- Şərikli çörək
- Directed by: Shamil Mahmudbayov
- Written by: Alla Akhundova
- Starring: Kamran Rajabli Tuna Namazova Firuz Aliyev
- Music by: Vasif Adigozalov
- Production company: Azerbaijanfilm
- Release date: 1969;
- Running time: 68 minutes
- Country: Soviet Union
- Languages: Azerbaijani, Russian

= Shared Bread =

Shared Bread (Azerbaijani: Şərikli çörək; Хлеб поровну) is a 1969 Soviet drama film directed by Shamil Mahmudbayov, depicting life on the home front during World War II. The screenplay is by Alla Akhundova, and the music is composed by Vasif Adigozalov. The film received a state award and features scenes filmed in various locations in Baku and Nalchik.

== History ==
Shared Bread is a 1969 Azerbaijani film directed by Shamil Mahmudbayov. During the Soviet era, films were classified into five evaluation categories, with the highest being "Excellent". Directors of films receiving this designation enjoyed greater creative freedom, including the ability to select topics and scripts without censorship. Initially, Shared Bread was rated "4th category" in Azerbaijan, which significantly limited the director's opportunities for future artistic projects. However, following its review in Moscow, the film received an "Excellent" rating, resulting in the revocation of its initial classification and its subsequent release to a wider audience.

Set against the backdrop of World War II, the film portrays the struggles of children in May 1945, focusing on their quest for sustenance amid war's devastation. The character Vagif represents resilience and hope, contrasting the harsh realities faced by his peers. Mahmudbayov's film illustrates the profound impact of war on childhood, emphasizing themes of loss, maturity, and survival.

Today, Shared Bread is regarded as one of the finest Soviet films and is recognized for its poignant depiction of the effects of war on youth, serving as a significant commentary on the broader societal implications of conflict.

== Music ==
The film Shared Bread, directed by Shamil Mahmudbayov, features a significant musical score composed by Vasif Adigozalov. The music serves as an integral element that enhances the film's emotional resonance and thematic depth, reflecting the struggles and innocence of children during World War II.

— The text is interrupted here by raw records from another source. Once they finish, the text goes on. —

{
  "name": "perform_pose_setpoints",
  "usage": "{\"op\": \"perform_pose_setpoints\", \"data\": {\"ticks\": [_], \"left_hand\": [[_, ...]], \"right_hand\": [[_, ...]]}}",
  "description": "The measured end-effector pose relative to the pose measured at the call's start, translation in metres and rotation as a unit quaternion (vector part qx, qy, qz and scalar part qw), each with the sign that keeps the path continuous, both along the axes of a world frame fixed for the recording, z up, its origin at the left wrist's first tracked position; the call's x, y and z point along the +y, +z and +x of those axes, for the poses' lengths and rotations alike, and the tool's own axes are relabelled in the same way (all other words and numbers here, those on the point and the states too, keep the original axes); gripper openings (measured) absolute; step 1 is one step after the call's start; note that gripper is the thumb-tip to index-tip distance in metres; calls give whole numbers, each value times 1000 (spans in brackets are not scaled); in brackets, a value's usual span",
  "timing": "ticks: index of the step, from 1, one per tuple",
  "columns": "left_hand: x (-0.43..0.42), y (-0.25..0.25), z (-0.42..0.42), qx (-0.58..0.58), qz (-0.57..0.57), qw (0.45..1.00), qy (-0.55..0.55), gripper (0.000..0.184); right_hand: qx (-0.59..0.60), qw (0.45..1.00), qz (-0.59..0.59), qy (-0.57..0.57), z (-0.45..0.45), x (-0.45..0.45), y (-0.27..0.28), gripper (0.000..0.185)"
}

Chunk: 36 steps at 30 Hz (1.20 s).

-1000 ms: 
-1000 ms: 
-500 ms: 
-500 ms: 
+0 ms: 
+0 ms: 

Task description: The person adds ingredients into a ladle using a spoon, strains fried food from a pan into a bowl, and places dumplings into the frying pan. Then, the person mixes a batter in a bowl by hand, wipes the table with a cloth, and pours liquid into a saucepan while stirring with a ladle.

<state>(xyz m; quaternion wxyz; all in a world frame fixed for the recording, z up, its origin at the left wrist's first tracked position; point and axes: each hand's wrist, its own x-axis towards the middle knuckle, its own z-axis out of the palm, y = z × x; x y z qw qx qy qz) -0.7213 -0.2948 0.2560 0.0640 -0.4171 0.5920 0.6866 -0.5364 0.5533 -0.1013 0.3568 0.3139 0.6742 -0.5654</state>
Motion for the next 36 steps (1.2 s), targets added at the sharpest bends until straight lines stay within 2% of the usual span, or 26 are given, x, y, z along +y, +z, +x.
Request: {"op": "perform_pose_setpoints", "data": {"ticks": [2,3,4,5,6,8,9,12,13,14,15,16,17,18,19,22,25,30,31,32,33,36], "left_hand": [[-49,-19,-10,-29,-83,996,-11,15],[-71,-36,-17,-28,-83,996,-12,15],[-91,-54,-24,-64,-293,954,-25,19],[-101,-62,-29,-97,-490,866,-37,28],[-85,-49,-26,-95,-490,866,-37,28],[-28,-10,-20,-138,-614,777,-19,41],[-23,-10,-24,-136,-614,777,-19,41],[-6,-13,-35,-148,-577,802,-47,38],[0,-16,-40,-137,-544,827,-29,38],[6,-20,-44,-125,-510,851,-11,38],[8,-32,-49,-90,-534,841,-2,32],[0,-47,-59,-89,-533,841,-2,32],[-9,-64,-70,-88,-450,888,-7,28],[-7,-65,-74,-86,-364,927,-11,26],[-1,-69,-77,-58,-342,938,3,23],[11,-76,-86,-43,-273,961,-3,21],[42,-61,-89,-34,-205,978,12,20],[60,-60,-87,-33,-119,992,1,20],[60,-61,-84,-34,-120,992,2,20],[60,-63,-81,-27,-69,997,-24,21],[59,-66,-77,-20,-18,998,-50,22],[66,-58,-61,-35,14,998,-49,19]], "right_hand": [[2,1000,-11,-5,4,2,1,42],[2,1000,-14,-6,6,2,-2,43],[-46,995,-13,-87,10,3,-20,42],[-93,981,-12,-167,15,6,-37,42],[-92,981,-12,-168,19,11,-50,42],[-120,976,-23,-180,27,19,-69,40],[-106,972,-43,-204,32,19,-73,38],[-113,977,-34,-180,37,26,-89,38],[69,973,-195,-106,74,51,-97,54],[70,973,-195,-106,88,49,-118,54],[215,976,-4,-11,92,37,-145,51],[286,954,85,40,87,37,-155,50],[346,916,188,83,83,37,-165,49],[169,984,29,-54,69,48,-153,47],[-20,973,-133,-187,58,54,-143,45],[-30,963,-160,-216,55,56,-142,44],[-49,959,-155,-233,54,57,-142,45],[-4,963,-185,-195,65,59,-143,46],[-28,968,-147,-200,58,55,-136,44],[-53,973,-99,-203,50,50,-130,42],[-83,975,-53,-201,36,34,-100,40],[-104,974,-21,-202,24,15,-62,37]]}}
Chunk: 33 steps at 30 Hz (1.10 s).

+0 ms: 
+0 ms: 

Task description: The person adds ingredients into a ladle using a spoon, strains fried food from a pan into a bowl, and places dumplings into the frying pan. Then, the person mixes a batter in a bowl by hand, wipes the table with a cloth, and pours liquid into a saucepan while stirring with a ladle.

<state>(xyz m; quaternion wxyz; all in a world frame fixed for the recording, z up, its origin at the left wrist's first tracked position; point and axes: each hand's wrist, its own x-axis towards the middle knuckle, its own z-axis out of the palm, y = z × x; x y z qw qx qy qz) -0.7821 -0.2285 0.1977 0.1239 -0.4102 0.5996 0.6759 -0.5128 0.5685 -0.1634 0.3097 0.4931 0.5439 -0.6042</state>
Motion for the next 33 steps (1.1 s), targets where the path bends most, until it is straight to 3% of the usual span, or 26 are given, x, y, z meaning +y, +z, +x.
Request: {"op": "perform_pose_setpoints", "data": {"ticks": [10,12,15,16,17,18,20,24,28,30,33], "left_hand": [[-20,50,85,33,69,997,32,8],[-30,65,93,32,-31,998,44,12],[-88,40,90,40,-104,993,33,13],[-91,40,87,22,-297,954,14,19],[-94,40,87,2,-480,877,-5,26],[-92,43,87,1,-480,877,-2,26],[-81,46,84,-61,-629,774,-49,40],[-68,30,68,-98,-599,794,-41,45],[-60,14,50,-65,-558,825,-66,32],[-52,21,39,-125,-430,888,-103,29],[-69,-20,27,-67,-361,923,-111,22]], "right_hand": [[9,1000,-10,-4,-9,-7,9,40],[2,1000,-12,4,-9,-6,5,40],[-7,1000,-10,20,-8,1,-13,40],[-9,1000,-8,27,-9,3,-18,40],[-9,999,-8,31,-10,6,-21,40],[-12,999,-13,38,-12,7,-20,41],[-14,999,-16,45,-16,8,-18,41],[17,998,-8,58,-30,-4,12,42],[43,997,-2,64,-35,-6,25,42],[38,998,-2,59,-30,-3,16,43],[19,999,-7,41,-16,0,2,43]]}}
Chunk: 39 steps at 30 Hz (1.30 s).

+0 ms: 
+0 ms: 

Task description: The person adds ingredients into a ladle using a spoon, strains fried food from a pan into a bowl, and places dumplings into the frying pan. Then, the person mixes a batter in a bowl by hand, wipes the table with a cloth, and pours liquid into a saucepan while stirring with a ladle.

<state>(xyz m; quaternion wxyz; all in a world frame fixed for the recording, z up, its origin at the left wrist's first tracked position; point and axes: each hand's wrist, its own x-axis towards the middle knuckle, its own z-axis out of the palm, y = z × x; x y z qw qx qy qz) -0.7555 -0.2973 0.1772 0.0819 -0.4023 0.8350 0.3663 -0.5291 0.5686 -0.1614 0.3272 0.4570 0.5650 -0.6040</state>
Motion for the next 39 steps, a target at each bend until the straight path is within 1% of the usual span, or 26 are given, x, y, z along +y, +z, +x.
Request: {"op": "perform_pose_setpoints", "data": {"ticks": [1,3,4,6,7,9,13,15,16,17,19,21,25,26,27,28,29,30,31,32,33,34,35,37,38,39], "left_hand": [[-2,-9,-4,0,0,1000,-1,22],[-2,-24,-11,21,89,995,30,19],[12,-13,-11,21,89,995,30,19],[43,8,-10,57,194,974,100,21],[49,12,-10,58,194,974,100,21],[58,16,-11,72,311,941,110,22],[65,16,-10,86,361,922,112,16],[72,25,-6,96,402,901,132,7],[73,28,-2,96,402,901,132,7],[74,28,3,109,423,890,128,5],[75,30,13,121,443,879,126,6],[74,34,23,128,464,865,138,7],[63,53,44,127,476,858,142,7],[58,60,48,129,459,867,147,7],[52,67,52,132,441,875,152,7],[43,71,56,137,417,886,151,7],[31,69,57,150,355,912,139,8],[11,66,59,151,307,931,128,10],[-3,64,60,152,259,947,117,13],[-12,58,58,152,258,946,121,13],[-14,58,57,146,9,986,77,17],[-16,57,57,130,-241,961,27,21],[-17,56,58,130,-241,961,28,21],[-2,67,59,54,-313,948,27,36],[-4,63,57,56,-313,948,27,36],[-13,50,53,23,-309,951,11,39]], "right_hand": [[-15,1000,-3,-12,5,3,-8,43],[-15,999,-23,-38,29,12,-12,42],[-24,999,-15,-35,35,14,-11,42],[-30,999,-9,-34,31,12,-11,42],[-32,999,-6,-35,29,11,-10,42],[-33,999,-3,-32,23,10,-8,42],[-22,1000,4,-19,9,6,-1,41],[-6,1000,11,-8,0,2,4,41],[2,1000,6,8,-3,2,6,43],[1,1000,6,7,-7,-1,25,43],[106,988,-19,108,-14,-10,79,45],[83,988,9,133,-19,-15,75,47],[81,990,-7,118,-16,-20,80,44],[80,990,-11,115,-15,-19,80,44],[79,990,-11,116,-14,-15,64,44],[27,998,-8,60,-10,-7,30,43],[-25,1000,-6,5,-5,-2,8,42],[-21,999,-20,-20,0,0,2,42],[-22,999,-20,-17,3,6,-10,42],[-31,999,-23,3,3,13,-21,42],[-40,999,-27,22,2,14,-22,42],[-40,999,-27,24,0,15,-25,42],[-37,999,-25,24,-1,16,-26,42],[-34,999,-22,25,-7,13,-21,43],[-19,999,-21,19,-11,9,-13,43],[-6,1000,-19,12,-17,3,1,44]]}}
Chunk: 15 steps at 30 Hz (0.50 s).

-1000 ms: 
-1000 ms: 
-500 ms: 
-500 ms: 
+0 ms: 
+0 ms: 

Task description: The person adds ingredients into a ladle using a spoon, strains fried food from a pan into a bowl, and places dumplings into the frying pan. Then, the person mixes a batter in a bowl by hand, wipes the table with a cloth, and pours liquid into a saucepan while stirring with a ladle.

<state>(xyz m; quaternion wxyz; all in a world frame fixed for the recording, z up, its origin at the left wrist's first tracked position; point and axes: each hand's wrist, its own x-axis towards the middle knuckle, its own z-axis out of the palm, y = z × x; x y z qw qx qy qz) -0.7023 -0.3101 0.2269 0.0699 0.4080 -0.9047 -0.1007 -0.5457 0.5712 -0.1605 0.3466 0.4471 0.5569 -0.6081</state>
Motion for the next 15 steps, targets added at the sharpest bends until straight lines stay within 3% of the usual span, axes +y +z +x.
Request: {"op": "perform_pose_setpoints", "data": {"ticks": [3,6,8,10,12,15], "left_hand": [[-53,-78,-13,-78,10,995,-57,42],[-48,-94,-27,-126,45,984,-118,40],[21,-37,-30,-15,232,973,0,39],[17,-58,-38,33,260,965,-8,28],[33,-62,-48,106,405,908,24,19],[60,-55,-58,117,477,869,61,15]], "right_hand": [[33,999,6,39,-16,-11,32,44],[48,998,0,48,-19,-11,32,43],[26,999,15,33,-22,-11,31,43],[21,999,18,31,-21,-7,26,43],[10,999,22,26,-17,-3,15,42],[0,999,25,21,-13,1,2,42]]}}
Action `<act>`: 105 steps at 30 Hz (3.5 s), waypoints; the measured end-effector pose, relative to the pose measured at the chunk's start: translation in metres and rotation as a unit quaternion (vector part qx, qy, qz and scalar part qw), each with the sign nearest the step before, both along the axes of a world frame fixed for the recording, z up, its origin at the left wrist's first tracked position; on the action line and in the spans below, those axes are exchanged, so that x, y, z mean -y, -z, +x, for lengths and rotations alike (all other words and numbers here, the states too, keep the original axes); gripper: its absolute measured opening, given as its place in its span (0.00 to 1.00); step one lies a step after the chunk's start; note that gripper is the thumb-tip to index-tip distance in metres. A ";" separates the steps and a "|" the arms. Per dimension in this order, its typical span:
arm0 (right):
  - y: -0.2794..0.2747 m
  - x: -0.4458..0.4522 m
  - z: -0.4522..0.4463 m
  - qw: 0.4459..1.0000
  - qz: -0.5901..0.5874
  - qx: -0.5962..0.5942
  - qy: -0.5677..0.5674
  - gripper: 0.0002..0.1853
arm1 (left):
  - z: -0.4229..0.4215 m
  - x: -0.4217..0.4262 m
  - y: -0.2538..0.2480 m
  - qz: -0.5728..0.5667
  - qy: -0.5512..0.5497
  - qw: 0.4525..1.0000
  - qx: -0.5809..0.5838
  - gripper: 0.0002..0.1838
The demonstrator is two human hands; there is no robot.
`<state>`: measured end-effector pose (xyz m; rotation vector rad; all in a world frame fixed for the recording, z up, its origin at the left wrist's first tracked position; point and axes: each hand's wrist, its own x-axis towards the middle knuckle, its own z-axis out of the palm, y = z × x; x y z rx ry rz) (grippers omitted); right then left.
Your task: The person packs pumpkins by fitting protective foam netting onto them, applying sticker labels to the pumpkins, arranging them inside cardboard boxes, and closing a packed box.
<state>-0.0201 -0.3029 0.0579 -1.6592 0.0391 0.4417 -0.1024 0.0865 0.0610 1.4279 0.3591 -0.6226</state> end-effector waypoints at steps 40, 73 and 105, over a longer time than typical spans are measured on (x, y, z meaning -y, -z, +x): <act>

Adigozalov's composition incorporates a blend of traditional Azerbaijani melodies and classical elements, effectively evoking the historical context and the film's poignant narrative. The score is strategically utilized throughout the film to underscore key emotional moments, emphasizing themes of resilience, hope, and the impact of war on youth.

The use of music in Shared Bread not only enriches the viewing experience but also reinforces the film's message about the preservation of cultural identity and the pursuit of peace amidst adversity. The soundtrack's role in shaping the film's atmosphere highlights the interplay between sound and visual storytelling, contributing to its status as a notable work in Azerbaijani cinema.